Justice : Il y aura de l’effervescence ce 15 juin au palais de justice de Libreville.

Par Nicolas NDONG ESSONO / 08 juin 2021 / 0 commentaire(s)
Le palais de justice de Libreville va grouiller de monde ce 15 juin Zone contenant les pièces jointes.

Deux affaires seront l’attraction ce 15 juin au palais de justice de Libreville : le début du procès en appel de Brice Laccruche Alihanga (BLA) et le procès de l’opposant Pascal Oyougou. Ancien directeur de cabinet du président de la République, BLA est poursuivi pour « obtention frauduleuse de documents administratifs ». Quant à Pascal Oyougou, un des fers de lance de la campagne de Jean Ping dans le Haut-Ogooué à la présidentielle de 2016, il doit répondre de « complot contre l’autorité de l’Etat ».

L’un et l’autre crient à des procès politiques. En liberté provisoire depuis février 2021, après une détention préventive de près de quatre ans, Pascal Oyougou a fait une communication ce 7 juin pour espérer que la justice dira le droit, rien que le droit. Non sans réaffirmer ses convictions politiques en tant qu’« Altogovéen libre » et déplorer un Gabon « en totale régression ». Il avait été interpellé en septembre 2017 à l’issue d’une manifestation d’opposants qui continuaient de contester les résultats officiels de la présidentielle.

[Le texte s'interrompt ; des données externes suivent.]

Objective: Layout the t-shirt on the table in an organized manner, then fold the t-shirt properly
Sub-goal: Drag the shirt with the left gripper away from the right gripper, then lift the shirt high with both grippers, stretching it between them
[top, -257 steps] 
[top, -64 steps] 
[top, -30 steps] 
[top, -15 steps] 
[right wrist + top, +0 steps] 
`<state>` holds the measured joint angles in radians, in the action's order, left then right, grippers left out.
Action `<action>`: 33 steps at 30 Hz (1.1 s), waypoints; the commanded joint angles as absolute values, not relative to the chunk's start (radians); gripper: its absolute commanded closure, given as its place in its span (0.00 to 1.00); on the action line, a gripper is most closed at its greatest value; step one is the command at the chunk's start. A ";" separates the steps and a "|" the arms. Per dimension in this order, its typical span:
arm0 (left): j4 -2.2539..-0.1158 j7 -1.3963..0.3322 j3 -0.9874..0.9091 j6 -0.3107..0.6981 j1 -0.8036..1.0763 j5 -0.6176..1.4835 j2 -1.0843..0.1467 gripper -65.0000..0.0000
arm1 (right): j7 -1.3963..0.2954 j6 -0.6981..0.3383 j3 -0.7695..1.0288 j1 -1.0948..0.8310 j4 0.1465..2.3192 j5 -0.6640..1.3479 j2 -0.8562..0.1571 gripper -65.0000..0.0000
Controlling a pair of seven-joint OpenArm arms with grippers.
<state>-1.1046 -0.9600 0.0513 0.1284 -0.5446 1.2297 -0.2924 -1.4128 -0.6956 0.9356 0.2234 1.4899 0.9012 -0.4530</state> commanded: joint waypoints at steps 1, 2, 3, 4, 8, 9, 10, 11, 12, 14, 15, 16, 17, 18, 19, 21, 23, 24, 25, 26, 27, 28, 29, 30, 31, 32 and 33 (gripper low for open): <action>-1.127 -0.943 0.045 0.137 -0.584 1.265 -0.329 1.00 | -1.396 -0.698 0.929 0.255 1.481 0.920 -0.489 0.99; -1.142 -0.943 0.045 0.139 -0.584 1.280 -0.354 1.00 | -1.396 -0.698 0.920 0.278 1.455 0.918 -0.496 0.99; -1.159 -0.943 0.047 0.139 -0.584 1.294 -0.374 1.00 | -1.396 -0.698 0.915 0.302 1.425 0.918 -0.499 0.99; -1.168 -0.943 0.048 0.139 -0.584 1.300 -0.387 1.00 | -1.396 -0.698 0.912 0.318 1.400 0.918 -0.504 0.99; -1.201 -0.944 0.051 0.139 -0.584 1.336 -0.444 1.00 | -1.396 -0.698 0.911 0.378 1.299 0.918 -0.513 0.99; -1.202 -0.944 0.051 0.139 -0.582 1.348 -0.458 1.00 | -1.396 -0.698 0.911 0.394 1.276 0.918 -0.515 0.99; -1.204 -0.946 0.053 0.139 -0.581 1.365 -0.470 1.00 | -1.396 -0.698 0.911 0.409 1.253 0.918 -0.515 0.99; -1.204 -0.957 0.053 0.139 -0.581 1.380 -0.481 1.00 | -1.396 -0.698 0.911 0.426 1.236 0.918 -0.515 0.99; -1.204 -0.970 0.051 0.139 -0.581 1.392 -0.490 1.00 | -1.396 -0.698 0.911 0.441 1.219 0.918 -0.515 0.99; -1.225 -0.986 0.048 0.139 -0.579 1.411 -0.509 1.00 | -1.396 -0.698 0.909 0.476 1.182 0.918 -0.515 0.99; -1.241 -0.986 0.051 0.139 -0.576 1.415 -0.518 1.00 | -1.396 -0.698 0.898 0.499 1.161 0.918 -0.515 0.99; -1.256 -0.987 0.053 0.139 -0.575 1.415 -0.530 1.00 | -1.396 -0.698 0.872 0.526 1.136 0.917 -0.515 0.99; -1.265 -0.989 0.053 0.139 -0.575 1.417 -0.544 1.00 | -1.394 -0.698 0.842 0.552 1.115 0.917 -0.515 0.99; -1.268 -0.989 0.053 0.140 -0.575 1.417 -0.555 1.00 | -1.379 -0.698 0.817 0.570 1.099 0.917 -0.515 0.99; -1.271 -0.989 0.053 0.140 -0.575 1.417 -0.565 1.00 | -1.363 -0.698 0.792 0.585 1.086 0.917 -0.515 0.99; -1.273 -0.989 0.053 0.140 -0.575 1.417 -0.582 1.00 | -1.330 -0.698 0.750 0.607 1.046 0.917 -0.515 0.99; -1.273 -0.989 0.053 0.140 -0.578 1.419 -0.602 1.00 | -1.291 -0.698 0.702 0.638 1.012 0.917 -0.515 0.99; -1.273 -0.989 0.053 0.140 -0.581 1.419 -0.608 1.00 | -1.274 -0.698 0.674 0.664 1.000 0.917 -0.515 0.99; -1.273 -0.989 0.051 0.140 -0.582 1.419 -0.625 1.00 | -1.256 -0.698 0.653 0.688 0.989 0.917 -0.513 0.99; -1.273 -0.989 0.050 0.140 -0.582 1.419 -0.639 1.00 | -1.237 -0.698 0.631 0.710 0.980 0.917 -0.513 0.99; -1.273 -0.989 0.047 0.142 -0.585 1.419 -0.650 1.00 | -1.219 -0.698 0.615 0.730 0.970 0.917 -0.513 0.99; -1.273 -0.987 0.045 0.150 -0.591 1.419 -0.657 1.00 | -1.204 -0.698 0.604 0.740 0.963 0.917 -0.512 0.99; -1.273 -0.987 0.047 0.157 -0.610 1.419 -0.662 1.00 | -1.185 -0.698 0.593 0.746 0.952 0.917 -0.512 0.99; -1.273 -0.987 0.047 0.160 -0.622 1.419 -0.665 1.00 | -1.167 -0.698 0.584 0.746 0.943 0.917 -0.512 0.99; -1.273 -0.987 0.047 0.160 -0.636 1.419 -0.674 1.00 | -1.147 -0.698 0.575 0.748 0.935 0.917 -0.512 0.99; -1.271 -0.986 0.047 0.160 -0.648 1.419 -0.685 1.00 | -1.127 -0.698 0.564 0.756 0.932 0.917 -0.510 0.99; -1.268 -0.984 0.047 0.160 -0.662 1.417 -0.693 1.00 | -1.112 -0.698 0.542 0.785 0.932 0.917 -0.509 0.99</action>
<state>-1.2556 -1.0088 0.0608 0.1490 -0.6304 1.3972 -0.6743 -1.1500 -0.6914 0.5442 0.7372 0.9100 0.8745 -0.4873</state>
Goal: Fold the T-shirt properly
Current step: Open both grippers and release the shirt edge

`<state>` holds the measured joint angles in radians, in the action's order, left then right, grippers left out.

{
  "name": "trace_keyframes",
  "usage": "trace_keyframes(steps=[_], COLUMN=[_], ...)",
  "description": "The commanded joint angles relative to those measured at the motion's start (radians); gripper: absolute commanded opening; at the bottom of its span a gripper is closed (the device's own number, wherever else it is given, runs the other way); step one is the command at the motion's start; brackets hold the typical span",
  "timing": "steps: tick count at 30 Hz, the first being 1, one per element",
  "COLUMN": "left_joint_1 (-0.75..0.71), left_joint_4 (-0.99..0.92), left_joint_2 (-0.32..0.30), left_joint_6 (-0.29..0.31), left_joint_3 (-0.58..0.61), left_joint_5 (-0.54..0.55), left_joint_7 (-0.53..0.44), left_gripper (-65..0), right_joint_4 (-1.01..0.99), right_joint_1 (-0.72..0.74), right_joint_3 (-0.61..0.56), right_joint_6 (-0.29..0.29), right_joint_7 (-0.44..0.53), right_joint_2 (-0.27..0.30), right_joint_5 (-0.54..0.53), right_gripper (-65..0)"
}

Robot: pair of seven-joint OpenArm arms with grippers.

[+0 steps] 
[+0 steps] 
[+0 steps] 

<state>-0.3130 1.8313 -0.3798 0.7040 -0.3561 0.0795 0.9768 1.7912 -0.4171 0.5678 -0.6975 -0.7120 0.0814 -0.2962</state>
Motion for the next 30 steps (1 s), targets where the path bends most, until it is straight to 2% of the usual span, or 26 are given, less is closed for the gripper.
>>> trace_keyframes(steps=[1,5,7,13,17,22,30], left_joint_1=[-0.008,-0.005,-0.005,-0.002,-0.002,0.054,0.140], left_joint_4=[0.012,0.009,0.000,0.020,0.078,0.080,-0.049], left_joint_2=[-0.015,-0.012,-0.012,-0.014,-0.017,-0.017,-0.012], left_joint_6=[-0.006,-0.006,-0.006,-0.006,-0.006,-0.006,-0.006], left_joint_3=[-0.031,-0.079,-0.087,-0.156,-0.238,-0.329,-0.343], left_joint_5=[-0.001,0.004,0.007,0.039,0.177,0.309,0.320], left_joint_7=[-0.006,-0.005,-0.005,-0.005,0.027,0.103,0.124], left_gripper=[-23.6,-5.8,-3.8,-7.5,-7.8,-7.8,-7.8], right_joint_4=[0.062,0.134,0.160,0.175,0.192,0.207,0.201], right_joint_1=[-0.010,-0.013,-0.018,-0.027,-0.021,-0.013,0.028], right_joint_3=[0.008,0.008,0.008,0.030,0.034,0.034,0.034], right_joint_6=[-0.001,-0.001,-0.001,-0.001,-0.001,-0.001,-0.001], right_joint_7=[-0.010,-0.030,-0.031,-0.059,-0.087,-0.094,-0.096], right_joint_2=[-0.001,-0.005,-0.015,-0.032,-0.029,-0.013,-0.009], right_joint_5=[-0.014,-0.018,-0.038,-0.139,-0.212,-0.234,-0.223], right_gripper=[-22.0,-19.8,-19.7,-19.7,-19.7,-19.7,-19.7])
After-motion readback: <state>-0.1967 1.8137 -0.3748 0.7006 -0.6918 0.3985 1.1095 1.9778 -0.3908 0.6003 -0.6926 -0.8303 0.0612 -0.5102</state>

Après trois renvois en correctionnel, l’affaire de BLA s’est retrouvée en appel ce 4 mai à cause du refus du tribunal de première instance de faire comparaître les magistrats qui avaient délivré à l’ancien directeur de cabinet du président de la République, né en 1980 à Marseille, en France, un certificat de nationalité gabonaise. Mais à la première audience, ce 29 avril, les avocats de BLA, Mes Jean-Paul Moumbembe, Anges Kévin Nzigou et Iréné Mezui, s’étaient plaints de ne pas avoir eu accès au dossier d’accusation. Le prévenu lui-même n’en avait pas pris connaissance avant sa comparution.

Le public s’attendait à ce que BLA comparaisse pour « détournements de fonds publics et blanchiment de capitaux en bande organisée ». Ce sont les délits pour lesquels il a été placé sous mandat de dépôt, il y a dix-huit mois, en même temps que d’anciens ministres et d’anciens directeurs généraux de sociétés parapubliques. Certains d’entre eux se sont vu accorder en catimini la liberté provisoire. Un deux poids deux mesures qui laisse les Gabonais songeurs et qui pousse certaines langues à dénoncer « des règlements de comptes » sur ceux qui continuent de croupir en prison.

Décidés à obtenir un jugement équitable de leur client, les avocats de BLA n’excluent pas d’user de toutes les voies de recours, notamment un pourvoi en cassation, si le procès en appel ne leur donne pas satisfaction. Ayant également la nationalité française, BLA se bat aussi du côté de l’Hexagone.